Hal itu ternyata konsisten dengan intensitas pencarian kata kunci "minyak goreng". Masyarakat Jawa Timur tercatat memberikan respon dengan intensitas tertinggi (100) diikuti Banten (91), Jawa Tengah (83), dan Kalimantan Selatan (81).
Terkait dengan harga minyak goreng sendiri, masyarakat paling banyak melakukan aktivitas pencarian terintens tentang informasi harga minyak goreng hari ini, kapan harga minyak goreng turun, dan harga minyak goreng hari ini di alfamart. Sedangkan pencarian masyarakat yang berkaitan dengan komoditas minyak goreng itu sendiri paling intens adalah kata kunci subsidi minyak goreng, minyak goreng 14 ribu, minyak goreng turun harga, dan berita minyak goreng.
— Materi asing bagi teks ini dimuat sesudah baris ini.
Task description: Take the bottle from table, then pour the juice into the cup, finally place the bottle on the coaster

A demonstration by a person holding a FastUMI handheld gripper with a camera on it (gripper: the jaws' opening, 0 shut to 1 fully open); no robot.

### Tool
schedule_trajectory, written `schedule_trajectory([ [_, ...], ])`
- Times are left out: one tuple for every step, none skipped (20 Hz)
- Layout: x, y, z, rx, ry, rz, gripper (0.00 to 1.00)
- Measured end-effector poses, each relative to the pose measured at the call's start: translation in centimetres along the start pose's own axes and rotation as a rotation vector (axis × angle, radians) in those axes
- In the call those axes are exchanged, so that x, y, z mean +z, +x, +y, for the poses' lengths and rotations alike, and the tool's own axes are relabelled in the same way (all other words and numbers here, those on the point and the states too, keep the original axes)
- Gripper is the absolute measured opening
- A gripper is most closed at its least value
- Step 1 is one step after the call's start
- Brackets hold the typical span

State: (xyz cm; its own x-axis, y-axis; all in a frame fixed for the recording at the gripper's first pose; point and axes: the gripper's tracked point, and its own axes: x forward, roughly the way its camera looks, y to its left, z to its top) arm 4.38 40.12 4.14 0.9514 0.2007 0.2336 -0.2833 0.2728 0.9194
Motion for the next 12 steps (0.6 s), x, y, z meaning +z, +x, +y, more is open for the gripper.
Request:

Semestinya hal ini tidak terjadi di negara yang kaya sawit. Pakar ekonom seperti Faisal Basri juga angkat bicara mengenai situasi ini. Ia mengungkap bahwa pemerintah saat ini tidak bisa mencari akar masalah naiknya harga minyak goreng. Pada posisi permintaan yang tidak begitu melonjak, harga minyak goreng malah naik, padahal produksinya naik tipis di tengah melonjaknya harga minyak sawit dunia.
Beberapa alternatif solusi
Panic buying yang acapkali terjadi di negeri ini sebetulnya mengindikasikan kebijakan pemerintah yang kurang efektif. Kekurangefektifan ini muncul akibat kebijakan yang tidak seragam sehingga menimbulkan kebingungan di masyarakat. Maka sudah saatnya pemerintah dapat mengakhirinya dengan melakukan beberapa hal.
Pertama dengan melakukan operasi pasar. Ini perlu dilakukan mengingat stok minyak goreng di pasaran itu: tidak ada. Sedangkan permintaan terhadap komoditas tersebut terus berlanjut. Dengan melakukan operasi pasar, saya yakin pemerintah dapat menyuntik stok minyak goreng di wilayah-wilayah minim stok, namun permintaannya tinggi. Soalnya percuma jika harga minyak goreng turun, namun kalau stoknya kosong, harga minyak goreng yang diterima oleh konsumen pasti lebih mahal.
Kedua, saya yakin saat ini banyak pihak yang memburu rente. Perbedaan harga minyak goreng di toko-toko moderen dan pasa tradisional pasti memicu timbulnya spekulan-spekulan untuk ikut dalam "permainan" harga yang menguntungkan ini. Oleh karena itu, saya menyarankan agar pemerintah memaksimalkan Satgas pangan dan menemukan kantung-kantung minyak goreng ilegal dan yang masih bersembunyi di tengah kebingungan masyarakat.
Ketiga, kalau posisi stok minyak goreng bermerek saat ini kosong, seyogyanya pemerintah mengeluarkan kebijakan subsidi harga minyak goreng untuk semua merek dahulu sambil menemukan pangkal masalah kelangkaan minyak goreng. Sebab, kebutuhan terhadap minyak goreng itu, kalau bagi petani bagaikan pupuk, ia harus tersedia selama dibutuhkan, karena melekat pada kebutuhan primer masyarakat.
Keempat, mengurangi atau bahkan menghentikan ekspor CPO sejenak. Di tengah naiknya harga CPO dunia, mengekspor merupakan jalan cepat mendapatkan cuan. Tetapi, jikalau pemerintah masih pro rakyat, dengan kenaikan produksi minyak goreng yang tipis sebagaimana dikatakan ekonom Faisal Basri, saya rasa secara nilai masih lebih mulia mengalokasikan sepenuhnya untuk produksi minyak goreng dalam negeri.
Kalau dikatakan "ngibulin", ya bisa jadi banyak pihak menilai kebijakan terkait harga minyak goreng ini "ngibulin". Kebijakan yang serampangan, dicetak secara mendadak, pasti hasilnya tidak optimal. Harga disubsidi, kebijakan satu harga diterapkan, tapi hanya pada tataran toko-toko moderen, sedangkan di level konsumen sendiri bingung menentukan, wong stok barangnya kosong. Sejauh mata memandang, stok gula juga ikut-ikutan kosong di sejumlah pertokoan moderen, semacam ada beberapa komoditas primer yang sengaja disembunyikan dalam jangkauan masyarakat. Apakah bagi pemerintah ini bukan persoalan serius?